An exact copy of the entries is required, with every image omitted.

● ● ● ● ● ● ●

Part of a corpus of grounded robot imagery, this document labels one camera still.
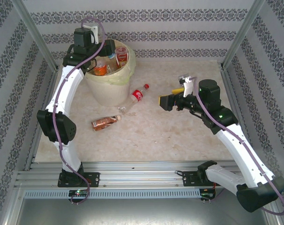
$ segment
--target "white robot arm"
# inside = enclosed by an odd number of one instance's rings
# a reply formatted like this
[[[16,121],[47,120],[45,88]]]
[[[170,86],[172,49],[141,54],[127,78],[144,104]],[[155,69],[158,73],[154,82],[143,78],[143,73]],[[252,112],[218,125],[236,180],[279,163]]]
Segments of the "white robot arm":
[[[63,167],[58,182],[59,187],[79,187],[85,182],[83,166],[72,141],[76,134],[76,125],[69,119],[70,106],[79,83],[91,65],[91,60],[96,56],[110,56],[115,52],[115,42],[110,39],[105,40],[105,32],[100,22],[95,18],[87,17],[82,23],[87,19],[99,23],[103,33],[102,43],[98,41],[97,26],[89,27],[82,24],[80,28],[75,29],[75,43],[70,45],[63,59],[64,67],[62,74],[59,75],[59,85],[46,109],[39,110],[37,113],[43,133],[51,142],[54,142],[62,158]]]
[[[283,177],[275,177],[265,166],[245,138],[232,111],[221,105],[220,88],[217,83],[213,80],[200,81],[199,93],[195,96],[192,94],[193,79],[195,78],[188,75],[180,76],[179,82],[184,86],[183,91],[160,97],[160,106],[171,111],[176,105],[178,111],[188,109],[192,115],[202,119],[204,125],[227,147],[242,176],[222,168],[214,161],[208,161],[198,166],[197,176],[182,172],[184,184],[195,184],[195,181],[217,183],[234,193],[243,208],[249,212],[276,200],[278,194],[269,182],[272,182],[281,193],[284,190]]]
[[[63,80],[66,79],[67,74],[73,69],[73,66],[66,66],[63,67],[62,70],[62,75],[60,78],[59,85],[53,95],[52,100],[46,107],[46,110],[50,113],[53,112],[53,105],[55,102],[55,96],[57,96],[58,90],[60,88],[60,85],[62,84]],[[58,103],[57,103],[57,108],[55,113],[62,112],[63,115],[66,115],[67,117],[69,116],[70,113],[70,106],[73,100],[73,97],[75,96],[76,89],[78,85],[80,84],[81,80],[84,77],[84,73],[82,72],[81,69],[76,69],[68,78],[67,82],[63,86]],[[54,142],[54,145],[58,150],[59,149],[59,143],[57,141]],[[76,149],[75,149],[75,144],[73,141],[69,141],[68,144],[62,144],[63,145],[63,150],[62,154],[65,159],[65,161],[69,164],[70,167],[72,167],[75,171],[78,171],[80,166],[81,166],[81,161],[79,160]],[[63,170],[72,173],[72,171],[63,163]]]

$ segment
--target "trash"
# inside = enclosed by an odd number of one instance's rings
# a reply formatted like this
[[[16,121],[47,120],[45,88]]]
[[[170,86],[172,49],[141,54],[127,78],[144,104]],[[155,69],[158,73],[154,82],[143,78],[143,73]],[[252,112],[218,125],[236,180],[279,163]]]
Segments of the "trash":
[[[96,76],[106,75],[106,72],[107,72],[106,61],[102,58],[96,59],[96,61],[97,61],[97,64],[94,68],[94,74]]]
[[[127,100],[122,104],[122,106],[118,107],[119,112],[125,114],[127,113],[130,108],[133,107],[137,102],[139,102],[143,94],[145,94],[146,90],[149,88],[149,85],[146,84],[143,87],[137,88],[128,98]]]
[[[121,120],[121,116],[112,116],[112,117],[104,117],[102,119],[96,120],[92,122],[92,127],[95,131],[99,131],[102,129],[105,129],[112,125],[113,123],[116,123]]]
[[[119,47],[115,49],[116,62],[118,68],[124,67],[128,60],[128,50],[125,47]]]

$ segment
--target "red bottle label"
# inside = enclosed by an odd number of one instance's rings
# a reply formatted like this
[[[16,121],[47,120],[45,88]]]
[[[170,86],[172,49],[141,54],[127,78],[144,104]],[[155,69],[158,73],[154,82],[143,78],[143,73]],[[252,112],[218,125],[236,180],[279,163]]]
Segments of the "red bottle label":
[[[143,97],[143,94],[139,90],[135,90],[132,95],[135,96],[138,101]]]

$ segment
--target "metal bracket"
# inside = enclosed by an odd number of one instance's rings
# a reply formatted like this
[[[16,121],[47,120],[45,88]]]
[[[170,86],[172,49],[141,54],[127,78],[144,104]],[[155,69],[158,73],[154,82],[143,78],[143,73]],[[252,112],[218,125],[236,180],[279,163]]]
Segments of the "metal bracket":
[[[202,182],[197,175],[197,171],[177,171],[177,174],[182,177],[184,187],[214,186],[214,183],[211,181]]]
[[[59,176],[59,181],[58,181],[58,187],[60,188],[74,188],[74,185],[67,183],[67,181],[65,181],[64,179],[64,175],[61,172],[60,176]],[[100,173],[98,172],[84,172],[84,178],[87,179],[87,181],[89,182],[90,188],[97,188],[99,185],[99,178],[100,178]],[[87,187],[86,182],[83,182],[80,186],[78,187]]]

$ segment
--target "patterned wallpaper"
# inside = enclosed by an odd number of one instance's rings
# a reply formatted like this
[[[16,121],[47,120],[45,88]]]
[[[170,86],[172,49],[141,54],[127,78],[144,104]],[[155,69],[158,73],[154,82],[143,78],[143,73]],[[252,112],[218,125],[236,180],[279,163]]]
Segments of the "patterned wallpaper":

● ● ● ● ● ● ●

## Expected answer:
Part of a corpus of grounded robot imagery, this document labels one camera still.
$ segment
--target "white robot arm"
# inside = enclosed by an odd number of one instance's rings
# a reply formatted like this
[[[16,121],[47,120],[45,88]]]
[[[170,86],[172,49],[141,54],[127,78],[144,104]],[[155,69],[158,73],[154,82],[143,78],[143,73]],[[252,112],[218,125],[236,180],[279,163]]]
Segments of the "white robot arm":
[[[63,167],[58,182],[59,187],[79,187],[85,182],[83,166],[72,141],[76,134],[76,125],[69,119],[70,106],[79,83],[91,65],[91,60],[96,56],[110,56],[115,52],[115,42],[110,39],[105,40],[105,32],[100,22],[95,18],[87,17],[82,23],[87,19],[99,23],[103,33],[102,43],[98,41],[97,26],[89,27],[82,24],[80,28],[75,29],[75,43],[70,45],[63,59],[64,67],[62,74],[59,75],[59,85],[46,109],[39,110],[37,113],[43,133],[51,142],[54,142],[62,158]]]
[[[283,177],[275,177],[265,166],[245,138],[232,111],[221,105],[220,88],[217,83],[213,80],[200,81],[199,93],[195,96],[192,94],[193,79],[195,78],[188,75],[180,76],[179,82],[184,86],[183,91],[160,97],[160,106],[171,111],[176,105],[178,111],[188,109],[192,115],[202,119],[204,125],[227,147],[242,176],[222,168],[214,161],[208,161],[198,166],[197,176],[182,172],[184,184],[195,184],[195,181],[217,183],[234,193],[243,208],[249,212],[276,200],[278,194],[269,182],[272,182],[281,193],[284,190]]]
[[[63,80],[66,79],[67,74],[73,69],[73,66],[66,66],[63,67],[62,70],[62,75],[60,78],[59,85],[53,95],[52,100],[46,107],[46,110],[50,113],[53,112],[53,105],[55,102],[55,96],[57,96],[58,90],[60,88],[60,85],[62,84]],[[58,103],[57,103],[57,108],[55,113],[62,112],[63,115],[66,115],[67,117],[69,116],[70,113],[70,106],[73,100],[73,97],[75,96],[76,89],[78,85],[80,84],[81,80],[84,77],[84,73],[82,72],[81,69],[76,69],[68,78],[67,82],[63,86]],[[54,142],[54,145],[58,150],[59,149],[59,143],[57,141]],[[76,149],[75,149],[75,144],[73,141],[69,141],[68,144],[62,144],[63,145],[63,150],[62,154],[65,159],[65,161],[69,164],[70,167],[72,167],[75,171],[78,171],[80,166],[81,166],[81,161],[79,160]],[[63,170],[72,173],[72,171],[63,163]]]

$ segment
--target "trash"
# inside = enclosed by an odd number of one instance's rings
# a reply formatted like this
[[[16,121],[47,120],[45,88]]]
[[[170,86],[172,49],[141,54],[127,78],[144,104]],[[155,69],[158,73],[154,82],[143,78],[143,73]],[[252,112],[218,125],[236,180],[279,163]]]
Segments of the "trash":
[[[96,76],[106,75],[106,72],[107,72],[106,61],[102,58],[96,59],[96,61],[97,61],[97,64],[94,68],[94,74]]]
[[[127,100],[122,104],[122,106],[118,107],[119,112],[125,114],[127,113],[130,108],[133,107],[137,102],[139,102],[143,94],[145,94],[146,90],[149,88],[149,85],[146,84],[143,87],[137,88],[128,98]]]
[[[121,120],[121,116],[112,116],[112,117],[104,117],[102,119],[96,120],[92,122],[92,127],[95,131],[99,131],[102,129],[105,129],[112,125],[113,123],[116,123]]]
[[[119,47],[115,49],[116,62],[118,68],[124,67],[128,60],[128,50],[125,47]]]

$ segment
--target "red bottle label"
# inside = enclosed by an odd number of one instance's rings
# a reply formatted like this
[[[16,121],[47,120],[45,88]]]
[[[170,86],[172,49],[141,54],[127,78],[144,104]],[[155,69],[158,73],[154,82],[143,78],[143,73]],[[252,112],[218,125],[236,180],[279,163]]]
Segments of the "red bottle label":
[[[143,97],[143,94],[139,90],[135,90],[132,95],[135,96],[138,101]]]

$ segment
--target "metal bracket"
# inside = enclosed by an odd number of one instance's rings
# a reply formatted like this
[[[16,121],[47,120],[45,88]]]
[[[170,86],[172,49],[141,54],[127,78],[144,104]],[[155,69],[158,73],[154,82],[143,78],[143,73]],[[252,112],[218,125],[236,180],[279,163]]]
Segments of the "metal bracket":
[[[202,182],[197,175],[197,171],[177,171],[177,174],[182,177],[184,187],[214,186],[214,183],[211,181]]]
[[[59,176],[59,181],[58,181],[58,187],[60,188],[74,188],[74,185],[67,183],[67,181],[65,181],[64,179],[64,175],[61,172],[60,176]],[[100,173],[98,172],[84,172],[84,178],[87,179],[87,181],[89,182],[90,188],[97,188],[99,185],[99,178],[100,178]],[[87,187],[86,182],[83,182],[80,186],[78,187]]]

$ segment
--target "patterned wallpaper"
# inside = enclosed by an odd number of one instance's rings
# a reply formatted like this
[[[16,121],[47,120],[45,88]]]
[[[170,86],[172,49],[141,54],[127,78],[144,104]],[[155,69],[158,73],[154,82],[143,78],[143,73]],[[252,112],[218,125],[236,180],[279,163]]]
Segments of the "patterned wallpaper":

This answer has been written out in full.